(Task brief)
If a line below contains the word "trace", count it. Please give the total and nothing else.

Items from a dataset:

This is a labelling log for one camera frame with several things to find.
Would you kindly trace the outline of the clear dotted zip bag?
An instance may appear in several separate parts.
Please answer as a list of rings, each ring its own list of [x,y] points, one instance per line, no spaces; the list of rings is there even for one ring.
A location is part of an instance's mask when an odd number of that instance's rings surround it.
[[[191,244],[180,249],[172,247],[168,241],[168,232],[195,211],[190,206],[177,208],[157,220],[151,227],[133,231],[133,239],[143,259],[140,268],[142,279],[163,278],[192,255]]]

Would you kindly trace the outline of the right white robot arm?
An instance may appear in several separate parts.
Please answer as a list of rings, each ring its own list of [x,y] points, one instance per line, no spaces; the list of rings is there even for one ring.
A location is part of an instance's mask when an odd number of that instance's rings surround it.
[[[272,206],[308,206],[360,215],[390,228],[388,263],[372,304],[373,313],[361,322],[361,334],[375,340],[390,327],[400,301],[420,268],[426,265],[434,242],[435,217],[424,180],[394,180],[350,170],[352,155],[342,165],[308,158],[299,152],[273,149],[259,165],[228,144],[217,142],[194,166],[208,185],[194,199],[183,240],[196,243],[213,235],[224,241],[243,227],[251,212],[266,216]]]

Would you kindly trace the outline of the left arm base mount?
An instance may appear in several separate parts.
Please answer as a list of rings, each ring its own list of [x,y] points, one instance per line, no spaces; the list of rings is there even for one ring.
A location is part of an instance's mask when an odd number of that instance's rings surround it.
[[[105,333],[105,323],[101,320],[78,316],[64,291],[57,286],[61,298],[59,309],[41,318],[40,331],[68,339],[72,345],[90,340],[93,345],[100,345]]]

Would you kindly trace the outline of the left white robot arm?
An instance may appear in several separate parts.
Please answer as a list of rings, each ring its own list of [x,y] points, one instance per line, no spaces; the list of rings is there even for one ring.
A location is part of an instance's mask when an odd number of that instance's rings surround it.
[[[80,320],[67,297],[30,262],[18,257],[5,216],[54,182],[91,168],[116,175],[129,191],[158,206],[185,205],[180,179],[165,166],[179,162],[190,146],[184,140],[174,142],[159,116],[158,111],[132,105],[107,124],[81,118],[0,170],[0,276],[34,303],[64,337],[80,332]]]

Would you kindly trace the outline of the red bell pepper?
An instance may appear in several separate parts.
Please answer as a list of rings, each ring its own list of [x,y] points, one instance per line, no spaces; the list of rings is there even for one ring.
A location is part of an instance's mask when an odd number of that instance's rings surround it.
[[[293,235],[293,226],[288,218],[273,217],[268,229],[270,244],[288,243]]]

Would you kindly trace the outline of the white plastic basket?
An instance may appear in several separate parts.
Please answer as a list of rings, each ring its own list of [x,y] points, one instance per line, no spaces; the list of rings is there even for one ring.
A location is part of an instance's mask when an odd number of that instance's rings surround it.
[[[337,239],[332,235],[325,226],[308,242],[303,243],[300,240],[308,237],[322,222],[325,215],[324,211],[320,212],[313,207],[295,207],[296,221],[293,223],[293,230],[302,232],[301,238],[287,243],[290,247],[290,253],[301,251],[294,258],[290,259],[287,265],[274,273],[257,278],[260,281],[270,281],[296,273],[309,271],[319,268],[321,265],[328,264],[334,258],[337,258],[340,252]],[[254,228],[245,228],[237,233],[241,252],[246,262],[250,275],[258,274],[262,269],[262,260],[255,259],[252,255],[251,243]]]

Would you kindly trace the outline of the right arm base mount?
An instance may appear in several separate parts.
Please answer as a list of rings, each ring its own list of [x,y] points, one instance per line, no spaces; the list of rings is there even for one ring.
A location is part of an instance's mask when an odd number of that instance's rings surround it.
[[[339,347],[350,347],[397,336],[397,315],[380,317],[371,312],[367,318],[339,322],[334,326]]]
==
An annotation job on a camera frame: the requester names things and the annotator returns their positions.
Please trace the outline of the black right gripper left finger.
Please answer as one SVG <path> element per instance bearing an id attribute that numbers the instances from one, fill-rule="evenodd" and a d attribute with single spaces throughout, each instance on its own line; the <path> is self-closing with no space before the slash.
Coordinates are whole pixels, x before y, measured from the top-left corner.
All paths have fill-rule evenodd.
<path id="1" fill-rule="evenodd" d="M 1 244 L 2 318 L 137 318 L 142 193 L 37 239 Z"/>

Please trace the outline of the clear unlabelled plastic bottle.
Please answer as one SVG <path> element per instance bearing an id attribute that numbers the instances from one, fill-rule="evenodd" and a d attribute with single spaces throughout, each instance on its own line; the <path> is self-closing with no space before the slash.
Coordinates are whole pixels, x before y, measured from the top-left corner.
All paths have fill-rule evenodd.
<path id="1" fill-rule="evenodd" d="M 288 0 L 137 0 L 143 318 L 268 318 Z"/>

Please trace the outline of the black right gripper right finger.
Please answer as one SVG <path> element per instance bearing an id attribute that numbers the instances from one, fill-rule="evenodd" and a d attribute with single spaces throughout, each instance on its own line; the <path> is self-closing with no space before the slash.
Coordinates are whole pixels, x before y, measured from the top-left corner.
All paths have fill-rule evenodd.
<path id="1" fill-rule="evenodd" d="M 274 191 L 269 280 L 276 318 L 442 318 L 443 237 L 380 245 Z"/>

(Result of this exercise)
10